9:18pm Clinton is asked about NAFTA, and really embarrasses herself by complaining for two solid minutes that she "always gets asked the question first". Was this response planned? Makes no sense why she wanted people to see her whining about being asked the first question. Naturally, she also brings up the SNL debate sketch from last weekend. This response will be a highlight of tonight's debate for her, and not in a good way. She's been talking about NAFTA for the last several minutes, and all myself, and I imagine anyone else, can remember, is her really strange opener to this question.
9:15pm Clinton finishes up her side of the healthcare debate with some passion, and continues the argument longer than the moderators wanted. This is her favorite topic, and its obviously the ground where she thinks the battle is best fought for her.
9:11pm This is awfully wonkish, and I'm ashamed to say, not too exciting if you wanted some sparks. We've heard this debate 20 times, now.
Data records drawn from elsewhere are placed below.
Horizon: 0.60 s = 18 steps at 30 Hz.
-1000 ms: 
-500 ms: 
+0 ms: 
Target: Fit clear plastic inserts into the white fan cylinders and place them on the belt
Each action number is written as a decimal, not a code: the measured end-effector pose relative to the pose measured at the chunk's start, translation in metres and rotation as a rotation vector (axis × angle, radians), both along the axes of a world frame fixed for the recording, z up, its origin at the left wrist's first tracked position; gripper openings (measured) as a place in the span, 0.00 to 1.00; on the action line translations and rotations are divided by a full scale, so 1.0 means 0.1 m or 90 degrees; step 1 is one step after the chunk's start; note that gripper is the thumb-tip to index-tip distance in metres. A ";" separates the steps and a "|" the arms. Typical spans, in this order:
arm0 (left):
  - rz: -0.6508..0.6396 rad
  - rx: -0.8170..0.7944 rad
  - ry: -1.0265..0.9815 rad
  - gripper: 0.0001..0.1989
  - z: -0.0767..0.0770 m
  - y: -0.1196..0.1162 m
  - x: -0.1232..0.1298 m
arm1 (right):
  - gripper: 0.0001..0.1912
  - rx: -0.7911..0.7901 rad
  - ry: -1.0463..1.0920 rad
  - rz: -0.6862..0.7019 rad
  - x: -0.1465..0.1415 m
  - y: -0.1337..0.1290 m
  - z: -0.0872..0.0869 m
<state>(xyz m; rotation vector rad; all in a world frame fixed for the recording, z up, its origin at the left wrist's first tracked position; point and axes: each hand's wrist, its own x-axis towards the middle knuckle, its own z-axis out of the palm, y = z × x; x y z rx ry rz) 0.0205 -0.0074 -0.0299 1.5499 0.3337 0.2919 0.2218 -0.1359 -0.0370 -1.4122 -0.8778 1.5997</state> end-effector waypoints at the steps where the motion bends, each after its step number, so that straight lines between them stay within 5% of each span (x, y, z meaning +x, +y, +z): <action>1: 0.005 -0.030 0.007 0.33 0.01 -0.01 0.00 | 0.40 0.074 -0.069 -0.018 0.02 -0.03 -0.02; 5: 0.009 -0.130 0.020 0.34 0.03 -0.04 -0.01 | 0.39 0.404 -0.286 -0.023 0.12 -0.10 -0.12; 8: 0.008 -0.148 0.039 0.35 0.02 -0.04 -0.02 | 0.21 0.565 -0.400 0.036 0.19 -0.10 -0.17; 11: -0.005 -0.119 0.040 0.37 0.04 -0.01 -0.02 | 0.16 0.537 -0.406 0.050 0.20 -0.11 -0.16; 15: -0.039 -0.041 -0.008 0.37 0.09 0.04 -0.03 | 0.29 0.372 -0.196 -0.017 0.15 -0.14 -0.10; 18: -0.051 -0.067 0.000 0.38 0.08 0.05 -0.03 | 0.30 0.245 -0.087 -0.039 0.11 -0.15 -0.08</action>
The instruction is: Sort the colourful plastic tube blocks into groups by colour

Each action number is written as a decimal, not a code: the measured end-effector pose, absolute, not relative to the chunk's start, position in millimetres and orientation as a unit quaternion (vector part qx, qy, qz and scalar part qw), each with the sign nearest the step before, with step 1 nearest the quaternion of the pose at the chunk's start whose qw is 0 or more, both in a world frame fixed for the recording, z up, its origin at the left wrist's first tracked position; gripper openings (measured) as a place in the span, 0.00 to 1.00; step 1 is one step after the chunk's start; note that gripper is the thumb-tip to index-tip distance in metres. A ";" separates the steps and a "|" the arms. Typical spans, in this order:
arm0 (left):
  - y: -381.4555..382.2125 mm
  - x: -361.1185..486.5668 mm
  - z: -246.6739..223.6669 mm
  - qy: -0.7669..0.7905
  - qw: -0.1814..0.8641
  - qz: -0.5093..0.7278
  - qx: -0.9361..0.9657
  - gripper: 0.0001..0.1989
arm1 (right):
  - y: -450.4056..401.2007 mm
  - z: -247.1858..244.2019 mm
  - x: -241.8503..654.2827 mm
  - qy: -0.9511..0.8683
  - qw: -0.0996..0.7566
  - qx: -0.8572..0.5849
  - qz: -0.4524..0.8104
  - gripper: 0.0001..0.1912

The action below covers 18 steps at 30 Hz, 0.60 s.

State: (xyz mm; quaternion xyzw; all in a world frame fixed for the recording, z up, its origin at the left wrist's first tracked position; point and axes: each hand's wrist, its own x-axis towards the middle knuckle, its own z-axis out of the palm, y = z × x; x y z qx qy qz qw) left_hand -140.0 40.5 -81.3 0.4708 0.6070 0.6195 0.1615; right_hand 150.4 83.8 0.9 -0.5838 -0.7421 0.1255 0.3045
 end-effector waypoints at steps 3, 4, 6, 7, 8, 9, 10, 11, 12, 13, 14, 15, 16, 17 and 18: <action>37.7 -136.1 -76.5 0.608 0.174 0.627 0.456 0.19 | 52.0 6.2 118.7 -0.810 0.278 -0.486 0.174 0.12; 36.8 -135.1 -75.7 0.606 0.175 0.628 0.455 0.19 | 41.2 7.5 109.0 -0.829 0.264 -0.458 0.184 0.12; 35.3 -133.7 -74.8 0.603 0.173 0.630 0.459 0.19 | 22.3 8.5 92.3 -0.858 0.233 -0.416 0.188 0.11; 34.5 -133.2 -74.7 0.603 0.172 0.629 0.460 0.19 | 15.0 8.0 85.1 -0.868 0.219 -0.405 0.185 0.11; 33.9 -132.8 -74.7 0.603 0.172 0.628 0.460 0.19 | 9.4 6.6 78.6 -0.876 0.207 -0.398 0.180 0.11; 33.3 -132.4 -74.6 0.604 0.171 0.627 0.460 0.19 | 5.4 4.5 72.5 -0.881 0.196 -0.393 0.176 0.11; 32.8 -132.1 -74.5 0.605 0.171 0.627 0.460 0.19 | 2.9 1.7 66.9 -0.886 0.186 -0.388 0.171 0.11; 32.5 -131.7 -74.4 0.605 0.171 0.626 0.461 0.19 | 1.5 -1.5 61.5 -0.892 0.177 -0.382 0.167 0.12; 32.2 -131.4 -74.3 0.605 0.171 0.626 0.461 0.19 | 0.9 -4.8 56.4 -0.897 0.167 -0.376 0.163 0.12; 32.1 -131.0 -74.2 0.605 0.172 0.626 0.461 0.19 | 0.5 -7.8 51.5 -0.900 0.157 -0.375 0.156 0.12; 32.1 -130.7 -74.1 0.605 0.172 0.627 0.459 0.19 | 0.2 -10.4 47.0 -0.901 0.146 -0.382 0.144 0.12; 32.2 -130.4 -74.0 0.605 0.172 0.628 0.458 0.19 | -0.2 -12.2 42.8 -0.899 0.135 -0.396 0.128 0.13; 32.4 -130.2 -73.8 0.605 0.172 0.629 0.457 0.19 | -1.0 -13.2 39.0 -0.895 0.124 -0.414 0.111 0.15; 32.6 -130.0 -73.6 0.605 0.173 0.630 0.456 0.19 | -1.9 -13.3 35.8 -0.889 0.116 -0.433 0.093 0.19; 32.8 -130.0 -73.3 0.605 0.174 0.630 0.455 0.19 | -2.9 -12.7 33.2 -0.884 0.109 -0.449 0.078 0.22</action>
9:10pm Clinton responds with a solid explanation that if some people aren't insured, the costs of healthcare become a tax on everyone else. She still doesn't quite respond to Barack's claim that her plan will end up leaving many uninsured, also.
9:08pm Barack says he takes Clinton at her word, and that the photo issue is moot. He then provides a very detailed, bullet-point explanation of why he is against the mandates in her plan, and how she has not explained how she will enforce the mandates.
9:06pm Now Williams brings up "photogate", the native-garb photo allegedly sent out by the Clinton campaign to The Drudge Report. Clinton denies it.
9:04pm First question: Brian Williams jumps right into Hillary's "flyers" rant from Sunday. He even shows the video. Hillary wades into the healthcare debate between she and Obama. But she's a bit low-energy, subdued—perhaps by intention.